=== Work order ===
Track down each line below containing the string "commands" and copy it.

=== Stored data entries ===

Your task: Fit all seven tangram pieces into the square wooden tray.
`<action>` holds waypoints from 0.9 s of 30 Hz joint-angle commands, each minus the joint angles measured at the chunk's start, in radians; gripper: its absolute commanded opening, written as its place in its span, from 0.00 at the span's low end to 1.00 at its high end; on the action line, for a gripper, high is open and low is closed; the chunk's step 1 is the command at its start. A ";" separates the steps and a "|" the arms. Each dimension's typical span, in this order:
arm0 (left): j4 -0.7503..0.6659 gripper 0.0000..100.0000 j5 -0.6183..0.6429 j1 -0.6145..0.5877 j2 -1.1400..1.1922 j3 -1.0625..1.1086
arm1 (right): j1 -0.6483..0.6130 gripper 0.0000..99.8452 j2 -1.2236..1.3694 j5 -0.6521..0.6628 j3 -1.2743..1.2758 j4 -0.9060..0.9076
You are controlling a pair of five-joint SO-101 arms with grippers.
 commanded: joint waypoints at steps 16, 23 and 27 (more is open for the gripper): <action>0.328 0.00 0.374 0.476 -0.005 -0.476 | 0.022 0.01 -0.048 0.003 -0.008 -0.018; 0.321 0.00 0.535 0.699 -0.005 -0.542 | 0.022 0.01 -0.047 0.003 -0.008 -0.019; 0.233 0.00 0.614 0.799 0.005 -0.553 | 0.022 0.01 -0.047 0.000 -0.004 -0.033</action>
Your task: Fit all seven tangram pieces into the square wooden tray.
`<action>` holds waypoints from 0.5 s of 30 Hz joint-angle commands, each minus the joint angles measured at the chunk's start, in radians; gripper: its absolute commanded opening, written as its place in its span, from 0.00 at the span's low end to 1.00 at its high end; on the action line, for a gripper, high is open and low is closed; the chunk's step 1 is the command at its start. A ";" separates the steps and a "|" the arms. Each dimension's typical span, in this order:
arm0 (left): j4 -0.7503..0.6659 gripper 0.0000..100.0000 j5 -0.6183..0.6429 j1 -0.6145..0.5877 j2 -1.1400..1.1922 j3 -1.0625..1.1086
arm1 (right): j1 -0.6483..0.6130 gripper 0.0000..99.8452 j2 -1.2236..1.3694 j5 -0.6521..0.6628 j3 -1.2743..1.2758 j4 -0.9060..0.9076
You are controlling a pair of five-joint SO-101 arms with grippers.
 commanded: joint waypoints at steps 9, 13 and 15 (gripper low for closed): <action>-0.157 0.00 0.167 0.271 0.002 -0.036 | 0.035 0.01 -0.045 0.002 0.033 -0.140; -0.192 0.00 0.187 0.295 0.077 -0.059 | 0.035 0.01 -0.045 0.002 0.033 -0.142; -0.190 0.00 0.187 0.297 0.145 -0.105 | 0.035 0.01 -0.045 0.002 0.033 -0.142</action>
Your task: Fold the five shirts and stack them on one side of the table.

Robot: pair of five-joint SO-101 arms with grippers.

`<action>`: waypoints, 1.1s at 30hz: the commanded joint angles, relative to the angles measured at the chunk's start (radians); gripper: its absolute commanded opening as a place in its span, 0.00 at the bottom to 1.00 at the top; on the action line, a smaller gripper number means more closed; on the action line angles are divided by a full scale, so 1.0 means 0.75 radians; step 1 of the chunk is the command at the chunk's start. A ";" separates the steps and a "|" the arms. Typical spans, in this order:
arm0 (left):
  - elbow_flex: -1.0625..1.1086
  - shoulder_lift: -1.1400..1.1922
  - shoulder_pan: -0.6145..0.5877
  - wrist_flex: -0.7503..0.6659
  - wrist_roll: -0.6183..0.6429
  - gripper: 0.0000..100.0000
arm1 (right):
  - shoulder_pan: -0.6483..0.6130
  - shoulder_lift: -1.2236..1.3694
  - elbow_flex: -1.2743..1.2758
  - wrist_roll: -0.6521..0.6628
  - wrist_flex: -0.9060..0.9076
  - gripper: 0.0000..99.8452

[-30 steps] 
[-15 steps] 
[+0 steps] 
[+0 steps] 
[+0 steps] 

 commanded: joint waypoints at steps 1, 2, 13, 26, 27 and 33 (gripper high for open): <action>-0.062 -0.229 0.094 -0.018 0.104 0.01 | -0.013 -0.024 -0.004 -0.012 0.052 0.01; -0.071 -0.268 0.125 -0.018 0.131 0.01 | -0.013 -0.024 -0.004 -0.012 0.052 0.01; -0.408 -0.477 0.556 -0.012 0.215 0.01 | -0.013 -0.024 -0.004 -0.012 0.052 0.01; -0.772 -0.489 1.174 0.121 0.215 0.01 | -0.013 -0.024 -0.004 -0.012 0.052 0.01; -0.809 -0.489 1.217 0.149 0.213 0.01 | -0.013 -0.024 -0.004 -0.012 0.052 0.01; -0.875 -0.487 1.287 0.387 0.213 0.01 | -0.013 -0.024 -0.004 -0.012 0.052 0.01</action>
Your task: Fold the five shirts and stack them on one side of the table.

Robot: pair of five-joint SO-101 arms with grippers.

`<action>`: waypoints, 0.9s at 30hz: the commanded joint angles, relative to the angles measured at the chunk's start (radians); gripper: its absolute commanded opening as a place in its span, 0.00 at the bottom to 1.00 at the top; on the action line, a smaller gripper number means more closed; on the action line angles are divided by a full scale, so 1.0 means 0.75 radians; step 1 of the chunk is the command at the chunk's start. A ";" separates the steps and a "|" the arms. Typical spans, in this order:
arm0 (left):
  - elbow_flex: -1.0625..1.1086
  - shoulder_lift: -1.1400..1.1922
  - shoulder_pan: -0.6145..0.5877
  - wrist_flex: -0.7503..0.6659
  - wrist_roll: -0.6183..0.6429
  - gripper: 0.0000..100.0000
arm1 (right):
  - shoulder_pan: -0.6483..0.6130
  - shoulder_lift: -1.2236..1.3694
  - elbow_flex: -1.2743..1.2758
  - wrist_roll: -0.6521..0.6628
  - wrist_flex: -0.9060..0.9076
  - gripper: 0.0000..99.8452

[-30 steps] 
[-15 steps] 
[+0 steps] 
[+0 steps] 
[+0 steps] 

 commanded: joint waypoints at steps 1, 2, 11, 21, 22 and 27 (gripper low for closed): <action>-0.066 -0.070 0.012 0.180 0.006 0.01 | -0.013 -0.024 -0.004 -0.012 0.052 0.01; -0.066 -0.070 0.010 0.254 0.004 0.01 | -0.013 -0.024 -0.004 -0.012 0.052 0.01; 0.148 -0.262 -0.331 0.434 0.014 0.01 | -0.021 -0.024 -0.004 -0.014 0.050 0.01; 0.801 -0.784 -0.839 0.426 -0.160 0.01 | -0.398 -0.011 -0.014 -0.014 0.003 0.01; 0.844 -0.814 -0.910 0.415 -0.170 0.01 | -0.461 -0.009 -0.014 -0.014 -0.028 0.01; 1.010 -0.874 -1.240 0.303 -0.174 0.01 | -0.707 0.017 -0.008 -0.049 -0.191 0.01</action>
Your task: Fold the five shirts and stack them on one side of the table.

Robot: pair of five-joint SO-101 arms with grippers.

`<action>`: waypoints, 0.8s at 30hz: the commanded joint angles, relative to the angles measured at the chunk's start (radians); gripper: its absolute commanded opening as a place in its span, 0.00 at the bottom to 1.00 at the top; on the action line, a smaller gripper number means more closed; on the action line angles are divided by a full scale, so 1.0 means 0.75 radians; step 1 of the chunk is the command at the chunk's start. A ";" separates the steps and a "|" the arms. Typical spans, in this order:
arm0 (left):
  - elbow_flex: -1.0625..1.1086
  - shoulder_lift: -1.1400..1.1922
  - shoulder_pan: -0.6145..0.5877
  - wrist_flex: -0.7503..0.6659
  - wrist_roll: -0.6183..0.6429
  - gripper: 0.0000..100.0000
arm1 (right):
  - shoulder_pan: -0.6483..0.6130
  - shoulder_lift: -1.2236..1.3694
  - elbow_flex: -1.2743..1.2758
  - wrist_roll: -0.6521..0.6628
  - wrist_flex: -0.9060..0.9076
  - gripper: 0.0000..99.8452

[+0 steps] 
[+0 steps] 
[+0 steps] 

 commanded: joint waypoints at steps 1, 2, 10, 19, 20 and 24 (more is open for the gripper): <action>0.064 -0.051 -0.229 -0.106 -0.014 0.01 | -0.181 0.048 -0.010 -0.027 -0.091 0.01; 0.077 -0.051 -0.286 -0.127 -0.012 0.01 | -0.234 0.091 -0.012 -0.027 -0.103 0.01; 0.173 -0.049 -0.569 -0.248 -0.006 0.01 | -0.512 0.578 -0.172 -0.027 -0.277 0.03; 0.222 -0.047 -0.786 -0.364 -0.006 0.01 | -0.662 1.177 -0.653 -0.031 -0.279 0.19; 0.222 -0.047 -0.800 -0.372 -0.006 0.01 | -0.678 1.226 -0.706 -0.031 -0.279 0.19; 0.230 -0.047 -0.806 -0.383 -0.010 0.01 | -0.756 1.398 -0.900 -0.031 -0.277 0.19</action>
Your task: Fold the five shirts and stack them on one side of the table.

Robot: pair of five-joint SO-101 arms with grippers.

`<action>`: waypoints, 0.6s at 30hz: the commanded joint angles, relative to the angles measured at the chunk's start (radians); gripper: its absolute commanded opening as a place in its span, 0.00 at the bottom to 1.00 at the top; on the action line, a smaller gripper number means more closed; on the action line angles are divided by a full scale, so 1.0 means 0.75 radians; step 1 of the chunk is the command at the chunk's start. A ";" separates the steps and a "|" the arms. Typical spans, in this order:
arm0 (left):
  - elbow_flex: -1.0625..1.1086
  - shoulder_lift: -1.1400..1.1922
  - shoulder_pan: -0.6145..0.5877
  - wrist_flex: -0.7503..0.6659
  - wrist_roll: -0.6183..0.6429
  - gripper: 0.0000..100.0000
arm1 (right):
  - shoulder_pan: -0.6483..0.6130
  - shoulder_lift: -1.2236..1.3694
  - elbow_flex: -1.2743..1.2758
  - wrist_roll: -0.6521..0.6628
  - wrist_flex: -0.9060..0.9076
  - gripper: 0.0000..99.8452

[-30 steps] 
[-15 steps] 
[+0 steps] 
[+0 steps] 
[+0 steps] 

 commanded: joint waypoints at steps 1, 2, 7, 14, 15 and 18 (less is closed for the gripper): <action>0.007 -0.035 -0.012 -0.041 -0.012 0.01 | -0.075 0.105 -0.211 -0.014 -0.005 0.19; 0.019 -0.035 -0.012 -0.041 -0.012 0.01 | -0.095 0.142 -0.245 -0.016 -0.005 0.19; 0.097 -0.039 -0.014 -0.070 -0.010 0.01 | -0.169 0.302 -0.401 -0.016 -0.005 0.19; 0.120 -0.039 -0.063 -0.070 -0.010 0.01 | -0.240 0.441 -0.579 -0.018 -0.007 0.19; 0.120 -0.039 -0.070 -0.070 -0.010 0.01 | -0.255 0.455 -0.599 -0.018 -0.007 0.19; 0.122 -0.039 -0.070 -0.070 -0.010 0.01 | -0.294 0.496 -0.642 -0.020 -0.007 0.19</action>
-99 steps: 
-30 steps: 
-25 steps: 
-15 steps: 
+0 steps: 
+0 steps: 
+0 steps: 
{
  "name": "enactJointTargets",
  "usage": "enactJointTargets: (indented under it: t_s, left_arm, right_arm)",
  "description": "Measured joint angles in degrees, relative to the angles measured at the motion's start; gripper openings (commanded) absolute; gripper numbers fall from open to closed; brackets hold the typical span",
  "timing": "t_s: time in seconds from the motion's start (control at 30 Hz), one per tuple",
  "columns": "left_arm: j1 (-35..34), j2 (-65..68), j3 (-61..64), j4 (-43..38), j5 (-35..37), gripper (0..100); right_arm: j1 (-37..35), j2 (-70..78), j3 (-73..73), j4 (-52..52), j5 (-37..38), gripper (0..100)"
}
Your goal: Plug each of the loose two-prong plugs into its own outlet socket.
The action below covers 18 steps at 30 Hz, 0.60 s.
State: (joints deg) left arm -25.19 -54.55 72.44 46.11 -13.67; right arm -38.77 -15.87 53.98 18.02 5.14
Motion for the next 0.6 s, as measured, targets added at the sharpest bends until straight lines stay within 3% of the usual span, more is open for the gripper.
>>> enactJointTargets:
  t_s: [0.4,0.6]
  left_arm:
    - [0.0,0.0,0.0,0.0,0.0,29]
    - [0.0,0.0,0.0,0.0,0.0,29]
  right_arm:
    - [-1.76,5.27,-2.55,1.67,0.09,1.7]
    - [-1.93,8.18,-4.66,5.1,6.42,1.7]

=== Result of the exercise ===
`<action>` holds waypoints from 0.9 s of 30 Hz joint-angle commands, each minus the joint angles measured at the chunk's start, in radians; gripper: its absolute commanded opening, written as its place in its span, from 0.00 at the span's low end to 1.00 at its high end; on the action line, for a gripper, high is open and low is closed; the chunk's step 1 is the command at its start. A ";" separates the steps and a "|" the arms. Each dimension's typical span, in this order:
`<action>` holds waypoints from 0.5 s of 30 Hz joint-angle commands, each minus the joint angles measured at the chunk's start, in radians; gripper: its absolute commanded opening, written as its place in its span, from 0.00 at the span's low end to 1.00 at its high end; on the action line, for a gripper, high is open and low is closed; the chunk's step 1 is the command at its start. A ";" separates the steps and a "|" the arms. Each dimension's typical span, in this order:

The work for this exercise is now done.